IRA prisoner aid programs spend $600,000 a year
| Dublin
The prisoner relief program run by An Cumman Cabhrach (The Dependents' Fund) in Dublin and Green Cross in Belfast provides between 5 to 10 British pounds sterling a week ($5.50 to $11.00) to the families of political prisoners in both Northern Ireland and the Republic of Ireland. The contributions are above and beyond the regular government welfare payments that prisoners' wives and families receive. One of the most recent additions to the An Cumman Cabhrach (ACC) fund rolls is Marie Ferris and her five children. Mrs. Ferris is married to Martin Ferris, who was convicted in early December of conspiring to ship some seven tons of guns and ammunition on the Irish fishing trawler Marita Ann to the outlawed Provisional Irish Republican Army. Ferris was a member of the executive committee of Sinn Fein, the political wing of the Provisional IRA. He is also suspected by Irish authorities to be a member of the IRA. In an interview outside the Dublin court where her husband was being tried, Mrs. Ferris said she receives 10 a week from the ACC. She noted that she is already receiving 67 pounds a week ($74) through the Irish welfare system. She added that she will also receive a supplemental prisoner's wife allowance from the Irish government. Mrs.
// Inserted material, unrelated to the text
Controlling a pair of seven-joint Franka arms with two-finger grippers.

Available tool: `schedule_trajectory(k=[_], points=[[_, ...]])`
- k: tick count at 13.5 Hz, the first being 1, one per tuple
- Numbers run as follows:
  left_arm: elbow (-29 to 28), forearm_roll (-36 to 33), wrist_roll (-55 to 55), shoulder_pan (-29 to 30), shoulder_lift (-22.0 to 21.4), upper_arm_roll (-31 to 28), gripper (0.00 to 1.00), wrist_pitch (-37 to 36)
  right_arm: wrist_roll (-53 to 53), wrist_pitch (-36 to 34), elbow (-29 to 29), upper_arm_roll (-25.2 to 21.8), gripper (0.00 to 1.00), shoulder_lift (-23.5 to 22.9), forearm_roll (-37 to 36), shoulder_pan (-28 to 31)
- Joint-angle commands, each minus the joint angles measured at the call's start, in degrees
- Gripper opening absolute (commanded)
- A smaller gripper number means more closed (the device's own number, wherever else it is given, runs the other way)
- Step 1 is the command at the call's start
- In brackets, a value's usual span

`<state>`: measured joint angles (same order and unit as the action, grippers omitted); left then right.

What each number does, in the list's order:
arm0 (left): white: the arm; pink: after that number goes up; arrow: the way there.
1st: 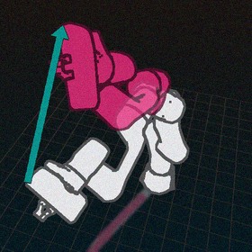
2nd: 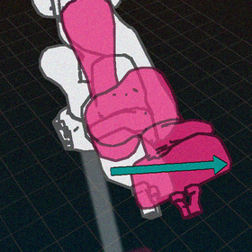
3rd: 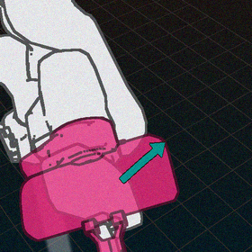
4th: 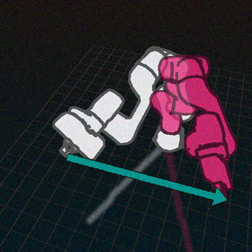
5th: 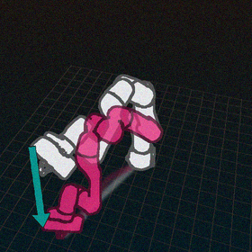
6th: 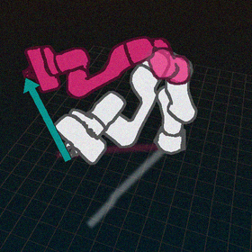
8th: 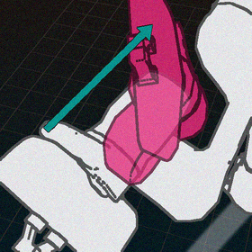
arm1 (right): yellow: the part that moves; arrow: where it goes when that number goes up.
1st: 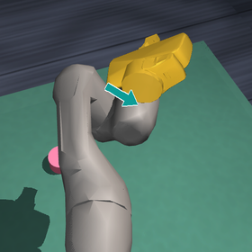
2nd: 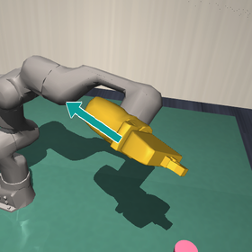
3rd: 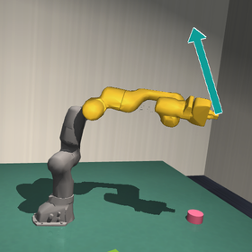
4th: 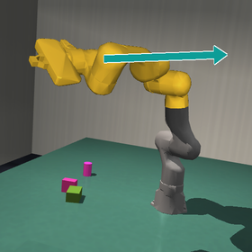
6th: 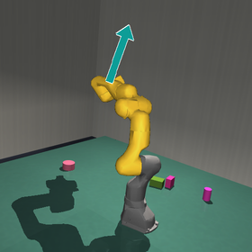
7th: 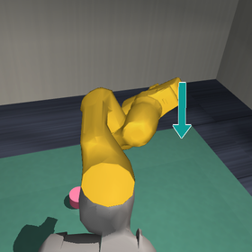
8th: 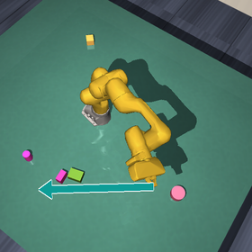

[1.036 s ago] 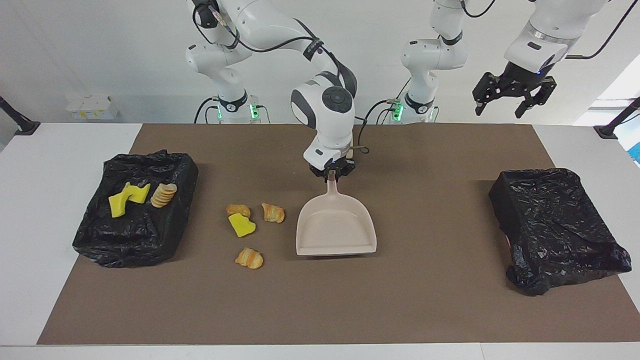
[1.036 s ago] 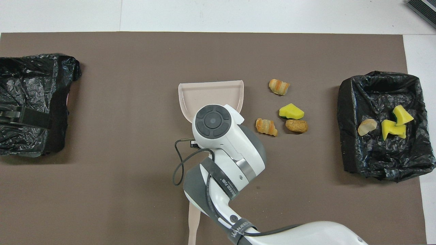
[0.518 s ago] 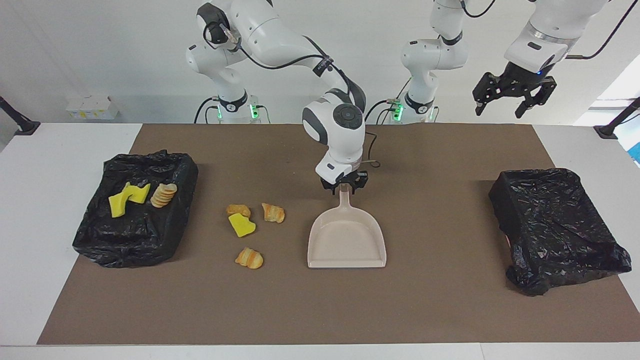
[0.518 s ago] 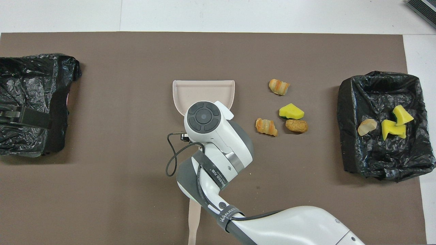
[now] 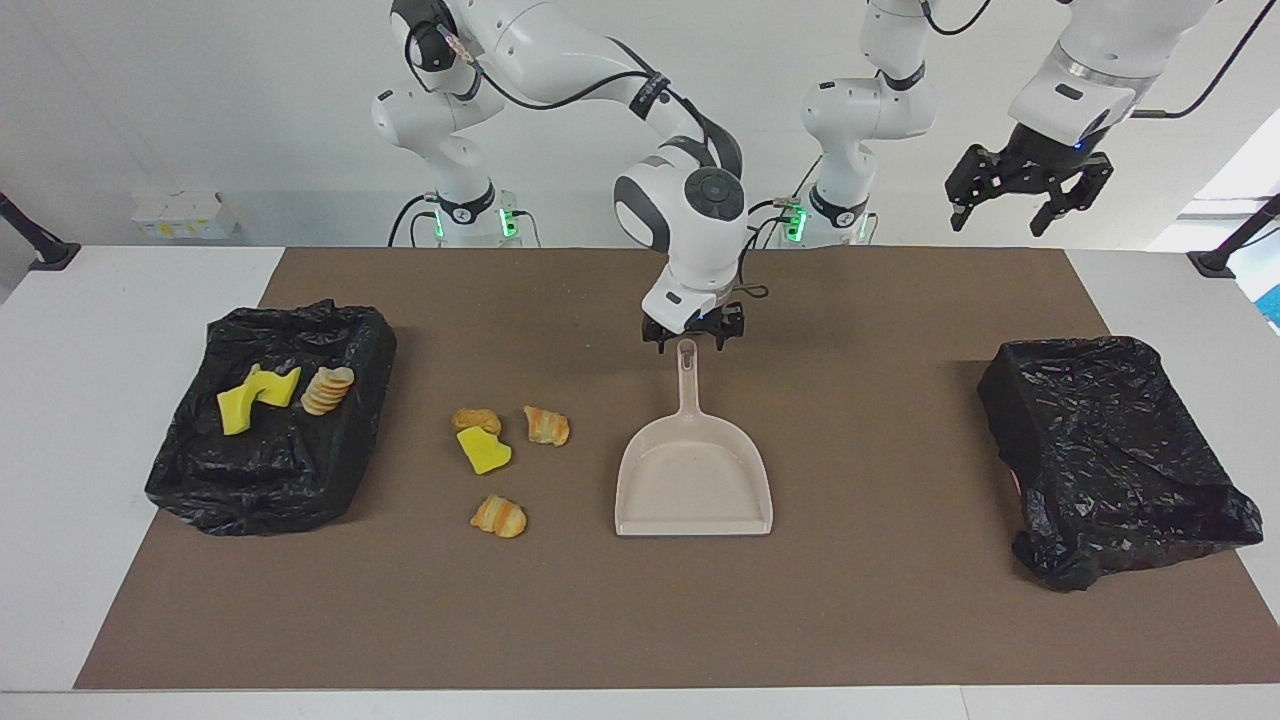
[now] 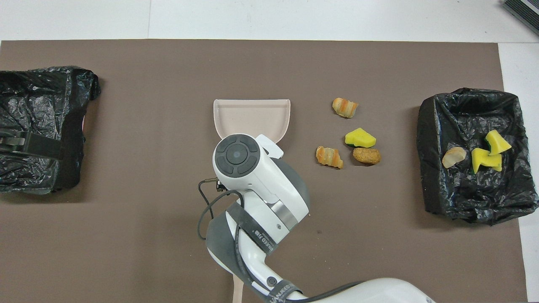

Ferris says the ACC money will be used to pay for her visits to the prison and to buy clothes for her husband.
Contributions for the ACC and the IRA reached their highest levels since 1969, when the recent fighting in Northern Ireland began. With between 1,500 to 2,000 political prisoners eligible to receive the assistance, the 5 and 10 payments add up. By some estimates, it could cost as much as 600,000 a year ($660,000) to the run the program. Nothing near that amount has been publicly declared by Noraid as being collected in the US. The rest of the money, according to Green Cross workers, is raised in the Irish Republic and in Northern Ireland through house-to-house collections and lotteries.